Don’t block the emotions you’re feeling, but understand them. The sadness we feel from any kind of loss inside won’t subside completely, and it never will, but why must we associate and attach negative sensations to a very large portion of what life and living entails? We hurt because we love, perhaps if we didn’t know what the sensations of love felt like we wouldn’t hurt as much and what more of a loss that would be, to not be able to feel anything at all. If it feels unbearable or painful at times cry through it and then enjoy that sometimes you may feel content and even happy with your company, or circumstances for that time, and that is also a mercy granted by Allah .
When Prophet Muhammad’s son Ibrahim died, Abdul-Rahman Ibn ‘Auf said:
“O Allah’s Apostle, even you are weeping!” He said, “O Ibn ‘Auf, this is mercy.” Then he wept more and said, “The eyes are shedding tears and the heart is grieved, and we will not say except what pleases our Lord, O Ibrahim! Indeed we are grieved by your separation” [Sahih Al-Bukhari].
9. Make Qur’an your oxygen
I was added to a Whatsapp group at the start of this year whereby women from all over the country and globe are able to update it every time they complete the set pages of Qur’an for the day. The beauty is in seeing strangers from all over send “Done, Alhamdulillah” throughout the day, spurring others to follow suit and read the Qur’an and its translation and/or tafsir.

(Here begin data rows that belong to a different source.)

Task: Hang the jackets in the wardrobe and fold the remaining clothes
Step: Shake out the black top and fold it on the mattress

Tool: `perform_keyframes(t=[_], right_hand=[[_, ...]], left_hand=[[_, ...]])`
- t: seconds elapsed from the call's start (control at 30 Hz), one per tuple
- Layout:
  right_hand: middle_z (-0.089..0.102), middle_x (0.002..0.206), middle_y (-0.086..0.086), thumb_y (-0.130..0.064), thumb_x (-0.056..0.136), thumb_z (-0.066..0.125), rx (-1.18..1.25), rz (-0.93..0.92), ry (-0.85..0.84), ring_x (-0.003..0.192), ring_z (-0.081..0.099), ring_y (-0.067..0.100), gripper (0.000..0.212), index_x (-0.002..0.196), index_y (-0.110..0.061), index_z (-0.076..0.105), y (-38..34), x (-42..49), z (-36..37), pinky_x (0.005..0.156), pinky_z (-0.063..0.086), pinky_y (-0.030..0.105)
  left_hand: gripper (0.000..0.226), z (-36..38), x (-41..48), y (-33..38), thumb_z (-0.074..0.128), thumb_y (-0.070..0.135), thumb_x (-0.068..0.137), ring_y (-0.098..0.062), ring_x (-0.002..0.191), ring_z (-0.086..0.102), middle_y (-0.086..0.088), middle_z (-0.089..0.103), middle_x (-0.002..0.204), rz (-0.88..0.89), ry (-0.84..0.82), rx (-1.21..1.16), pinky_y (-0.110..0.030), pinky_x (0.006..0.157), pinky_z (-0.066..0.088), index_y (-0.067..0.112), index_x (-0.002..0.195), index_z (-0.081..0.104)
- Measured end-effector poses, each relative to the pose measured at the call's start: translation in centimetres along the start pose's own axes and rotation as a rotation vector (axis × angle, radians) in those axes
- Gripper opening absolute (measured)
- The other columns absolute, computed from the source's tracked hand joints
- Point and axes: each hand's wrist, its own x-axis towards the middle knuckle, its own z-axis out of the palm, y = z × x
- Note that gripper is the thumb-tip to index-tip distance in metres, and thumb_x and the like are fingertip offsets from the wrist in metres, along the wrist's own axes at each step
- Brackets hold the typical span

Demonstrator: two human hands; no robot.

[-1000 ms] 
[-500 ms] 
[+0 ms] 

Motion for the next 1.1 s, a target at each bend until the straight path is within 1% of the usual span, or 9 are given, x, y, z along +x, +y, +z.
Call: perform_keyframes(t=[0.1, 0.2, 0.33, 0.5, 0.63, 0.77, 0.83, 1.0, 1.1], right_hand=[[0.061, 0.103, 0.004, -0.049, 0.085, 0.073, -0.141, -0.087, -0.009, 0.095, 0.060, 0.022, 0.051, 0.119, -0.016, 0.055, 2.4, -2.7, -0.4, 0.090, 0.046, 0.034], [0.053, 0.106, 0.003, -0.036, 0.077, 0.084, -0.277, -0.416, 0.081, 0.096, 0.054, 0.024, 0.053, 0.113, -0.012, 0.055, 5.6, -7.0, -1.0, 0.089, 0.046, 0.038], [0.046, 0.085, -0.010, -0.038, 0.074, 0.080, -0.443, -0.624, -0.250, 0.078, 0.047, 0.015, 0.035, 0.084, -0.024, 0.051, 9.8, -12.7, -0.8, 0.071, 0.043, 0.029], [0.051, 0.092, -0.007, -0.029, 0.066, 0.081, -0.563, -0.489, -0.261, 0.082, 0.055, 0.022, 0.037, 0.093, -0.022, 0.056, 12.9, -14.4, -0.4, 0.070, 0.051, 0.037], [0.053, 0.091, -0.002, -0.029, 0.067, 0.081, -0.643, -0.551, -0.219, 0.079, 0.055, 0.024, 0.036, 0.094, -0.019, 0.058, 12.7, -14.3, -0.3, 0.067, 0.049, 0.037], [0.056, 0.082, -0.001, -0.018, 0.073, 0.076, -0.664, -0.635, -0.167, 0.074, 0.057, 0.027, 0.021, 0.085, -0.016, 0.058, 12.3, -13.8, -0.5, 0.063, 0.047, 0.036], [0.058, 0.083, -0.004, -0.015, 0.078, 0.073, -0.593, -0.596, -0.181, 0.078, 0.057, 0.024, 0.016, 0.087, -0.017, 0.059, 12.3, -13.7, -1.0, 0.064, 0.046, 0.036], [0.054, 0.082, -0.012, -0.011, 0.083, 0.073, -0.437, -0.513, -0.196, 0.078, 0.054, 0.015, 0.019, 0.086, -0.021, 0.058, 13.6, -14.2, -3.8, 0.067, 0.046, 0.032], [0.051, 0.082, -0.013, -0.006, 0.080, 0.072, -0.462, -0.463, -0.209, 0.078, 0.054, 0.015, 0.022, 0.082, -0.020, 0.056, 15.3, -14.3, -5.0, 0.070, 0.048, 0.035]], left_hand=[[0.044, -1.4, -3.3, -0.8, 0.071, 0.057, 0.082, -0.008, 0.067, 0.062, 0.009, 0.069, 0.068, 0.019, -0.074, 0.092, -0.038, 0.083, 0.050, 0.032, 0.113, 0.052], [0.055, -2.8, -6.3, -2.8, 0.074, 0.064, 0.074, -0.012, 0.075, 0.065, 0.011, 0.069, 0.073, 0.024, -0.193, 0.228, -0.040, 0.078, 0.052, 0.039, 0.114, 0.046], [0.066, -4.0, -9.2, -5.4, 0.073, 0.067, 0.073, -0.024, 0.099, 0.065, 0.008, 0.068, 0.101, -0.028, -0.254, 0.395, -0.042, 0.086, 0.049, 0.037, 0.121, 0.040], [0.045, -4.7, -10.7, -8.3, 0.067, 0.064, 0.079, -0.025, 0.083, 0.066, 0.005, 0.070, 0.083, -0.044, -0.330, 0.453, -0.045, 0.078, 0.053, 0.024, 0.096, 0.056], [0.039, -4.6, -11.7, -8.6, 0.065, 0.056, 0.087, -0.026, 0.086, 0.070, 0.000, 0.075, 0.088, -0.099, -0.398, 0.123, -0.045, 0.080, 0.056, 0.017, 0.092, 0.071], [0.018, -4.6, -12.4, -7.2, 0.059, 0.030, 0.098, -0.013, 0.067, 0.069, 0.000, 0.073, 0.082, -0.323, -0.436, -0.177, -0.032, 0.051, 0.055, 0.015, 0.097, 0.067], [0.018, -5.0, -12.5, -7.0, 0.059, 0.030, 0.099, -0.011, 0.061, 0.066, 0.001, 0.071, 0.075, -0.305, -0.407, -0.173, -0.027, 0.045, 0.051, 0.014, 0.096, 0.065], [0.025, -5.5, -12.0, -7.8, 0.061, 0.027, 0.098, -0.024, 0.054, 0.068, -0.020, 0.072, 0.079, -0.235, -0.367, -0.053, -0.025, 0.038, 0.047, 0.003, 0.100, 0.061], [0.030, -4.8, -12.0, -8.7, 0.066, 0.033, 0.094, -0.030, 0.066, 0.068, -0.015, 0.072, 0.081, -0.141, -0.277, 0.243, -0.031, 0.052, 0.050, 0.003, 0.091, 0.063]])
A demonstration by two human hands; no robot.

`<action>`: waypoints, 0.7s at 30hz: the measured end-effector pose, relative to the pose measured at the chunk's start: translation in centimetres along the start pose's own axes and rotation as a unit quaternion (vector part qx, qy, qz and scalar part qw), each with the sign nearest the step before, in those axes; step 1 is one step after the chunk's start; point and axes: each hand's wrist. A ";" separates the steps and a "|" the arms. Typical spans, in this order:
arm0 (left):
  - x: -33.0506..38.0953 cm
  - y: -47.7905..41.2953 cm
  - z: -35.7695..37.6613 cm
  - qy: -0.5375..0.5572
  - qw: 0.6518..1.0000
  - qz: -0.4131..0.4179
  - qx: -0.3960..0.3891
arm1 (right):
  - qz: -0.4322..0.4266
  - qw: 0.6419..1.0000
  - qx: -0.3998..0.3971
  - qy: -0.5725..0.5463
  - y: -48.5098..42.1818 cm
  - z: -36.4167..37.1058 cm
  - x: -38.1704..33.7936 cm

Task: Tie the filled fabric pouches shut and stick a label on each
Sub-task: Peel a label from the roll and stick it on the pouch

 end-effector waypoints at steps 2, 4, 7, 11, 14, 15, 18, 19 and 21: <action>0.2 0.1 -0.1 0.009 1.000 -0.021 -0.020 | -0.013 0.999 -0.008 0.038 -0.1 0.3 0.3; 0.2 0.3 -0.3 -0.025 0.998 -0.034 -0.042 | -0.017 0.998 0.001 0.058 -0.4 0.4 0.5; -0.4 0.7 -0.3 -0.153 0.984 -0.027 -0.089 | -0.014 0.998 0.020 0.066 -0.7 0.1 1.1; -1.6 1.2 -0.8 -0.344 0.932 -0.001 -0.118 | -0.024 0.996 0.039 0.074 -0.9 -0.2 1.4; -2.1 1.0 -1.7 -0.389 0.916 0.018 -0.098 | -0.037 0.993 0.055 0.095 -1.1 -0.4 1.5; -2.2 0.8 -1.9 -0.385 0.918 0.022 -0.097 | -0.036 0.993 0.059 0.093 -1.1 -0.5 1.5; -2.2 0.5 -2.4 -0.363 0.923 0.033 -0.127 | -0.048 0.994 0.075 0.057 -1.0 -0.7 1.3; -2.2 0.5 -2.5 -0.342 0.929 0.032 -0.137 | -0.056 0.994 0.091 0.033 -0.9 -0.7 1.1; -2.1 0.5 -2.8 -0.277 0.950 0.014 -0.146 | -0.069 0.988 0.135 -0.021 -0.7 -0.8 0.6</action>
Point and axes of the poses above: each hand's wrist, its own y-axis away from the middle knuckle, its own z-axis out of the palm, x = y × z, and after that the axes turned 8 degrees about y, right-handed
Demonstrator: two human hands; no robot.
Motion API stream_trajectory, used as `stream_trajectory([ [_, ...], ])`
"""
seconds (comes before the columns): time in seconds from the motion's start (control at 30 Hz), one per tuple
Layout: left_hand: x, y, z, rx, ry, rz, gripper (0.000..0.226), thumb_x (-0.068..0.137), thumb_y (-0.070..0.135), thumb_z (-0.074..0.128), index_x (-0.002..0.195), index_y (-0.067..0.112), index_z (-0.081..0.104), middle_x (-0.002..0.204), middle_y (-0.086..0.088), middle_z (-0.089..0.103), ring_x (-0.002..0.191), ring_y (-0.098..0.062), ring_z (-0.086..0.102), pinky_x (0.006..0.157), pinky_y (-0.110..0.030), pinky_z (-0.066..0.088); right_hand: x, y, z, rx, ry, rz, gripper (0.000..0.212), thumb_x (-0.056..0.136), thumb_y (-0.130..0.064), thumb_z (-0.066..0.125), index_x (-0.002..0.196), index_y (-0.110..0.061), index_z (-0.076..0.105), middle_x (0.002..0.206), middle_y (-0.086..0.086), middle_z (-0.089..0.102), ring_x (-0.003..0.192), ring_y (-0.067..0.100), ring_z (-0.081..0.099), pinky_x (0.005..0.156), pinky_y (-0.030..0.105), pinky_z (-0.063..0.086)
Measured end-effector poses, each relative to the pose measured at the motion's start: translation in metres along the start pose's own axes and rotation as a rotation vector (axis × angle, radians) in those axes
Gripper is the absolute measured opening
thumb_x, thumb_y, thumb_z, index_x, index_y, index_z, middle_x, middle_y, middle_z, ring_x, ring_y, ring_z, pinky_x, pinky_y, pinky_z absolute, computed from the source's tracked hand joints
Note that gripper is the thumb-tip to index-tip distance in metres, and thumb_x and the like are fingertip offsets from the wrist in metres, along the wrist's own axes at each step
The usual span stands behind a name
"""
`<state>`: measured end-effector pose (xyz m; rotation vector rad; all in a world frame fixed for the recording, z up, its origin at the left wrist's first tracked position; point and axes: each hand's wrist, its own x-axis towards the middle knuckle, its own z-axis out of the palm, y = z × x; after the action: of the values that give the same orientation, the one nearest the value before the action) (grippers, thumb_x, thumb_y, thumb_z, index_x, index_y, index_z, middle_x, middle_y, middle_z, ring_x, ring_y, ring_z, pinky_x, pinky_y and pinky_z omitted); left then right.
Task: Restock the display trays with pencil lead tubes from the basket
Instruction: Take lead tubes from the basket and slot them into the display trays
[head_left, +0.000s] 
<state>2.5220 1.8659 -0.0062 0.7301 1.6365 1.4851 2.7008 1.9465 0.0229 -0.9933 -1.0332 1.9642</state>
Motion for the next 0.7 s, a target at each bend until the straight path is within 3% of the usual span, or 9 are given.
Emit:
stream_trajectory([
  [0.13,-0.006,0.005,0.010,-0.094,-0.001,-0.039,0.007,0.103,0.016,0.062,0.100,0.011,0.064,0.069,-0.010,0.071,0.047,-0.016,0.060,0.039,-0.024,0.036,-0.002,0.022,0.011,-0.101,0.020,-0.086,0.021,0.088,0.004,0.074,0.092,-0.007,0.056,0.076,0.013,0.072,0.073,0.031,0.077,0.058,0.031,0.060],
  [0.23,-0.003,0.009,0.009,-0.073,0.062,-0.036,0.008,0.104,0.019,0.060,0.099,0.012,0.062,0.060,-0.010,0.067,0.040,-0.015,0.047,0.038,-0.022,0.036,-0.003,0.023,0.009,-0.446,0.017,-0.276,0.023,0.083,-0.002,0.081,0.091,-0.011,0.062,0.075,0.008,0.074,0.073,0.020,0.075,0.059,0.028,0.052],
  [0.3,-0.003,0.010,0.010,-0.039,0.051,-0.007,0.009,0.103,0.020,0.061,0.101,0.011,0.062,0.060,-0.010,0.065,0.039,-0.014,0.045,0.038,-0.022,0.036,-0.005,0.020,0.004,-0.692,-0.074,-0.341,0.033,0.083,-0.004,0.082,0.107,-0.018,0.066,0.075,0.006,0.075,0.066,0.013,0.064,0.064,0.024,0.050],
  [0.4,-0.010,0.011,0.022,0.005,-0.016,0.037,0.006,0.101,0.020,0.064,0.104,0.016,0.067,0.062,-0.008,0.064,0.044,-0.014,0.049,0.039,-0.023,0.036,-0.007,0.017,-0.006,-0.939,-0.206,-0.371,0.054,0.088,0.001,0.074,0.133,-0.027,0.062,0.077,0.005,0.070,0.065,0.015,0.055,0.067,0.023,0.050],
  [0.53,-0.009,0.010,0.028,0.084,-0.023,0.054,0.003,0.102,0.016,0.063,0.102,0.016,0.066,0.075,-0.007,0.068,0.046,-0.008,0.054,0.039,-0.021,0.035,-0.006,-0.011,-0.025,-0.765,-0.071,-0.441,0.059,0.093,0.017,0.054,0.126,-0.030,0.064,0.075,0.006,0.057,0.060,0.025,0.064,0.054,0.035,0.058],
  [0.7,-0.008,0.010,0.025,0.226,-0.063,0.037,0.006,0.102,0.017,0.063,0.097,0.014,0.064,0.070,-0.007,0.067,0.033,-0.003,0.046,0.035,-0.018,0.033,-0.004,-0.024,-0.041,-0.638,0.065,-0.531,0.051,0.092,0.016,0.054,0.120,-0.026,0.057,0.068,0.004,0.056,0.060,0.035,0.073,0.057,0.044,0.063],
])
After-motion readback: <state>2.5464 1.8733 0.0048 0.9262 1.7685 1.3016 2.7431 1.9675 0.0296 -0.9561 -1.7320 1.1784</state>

It became my favourite part of the day.
The Qur’an is magical – almost fairy tale-like – in how it is tailored to you, your problems and your personality. It makes you feel like you are heard and it makes you feel special – as if you’re the only one experiencing what you are experiencing. The words speak to me at my exact time of need. I feel Allah speaking directly to me. He answers my prayers and questions about life and after death with every lecture I watch or every ayah I read in the Qur’an. It is only faith in the darkest of moments that enables us to forget the paralysing pain and trust the prosperous plan. The hadith and Qur’an serve not only as spiritual lifelines, but also a practical life book providing guidance on how to handle the good moments and the bad.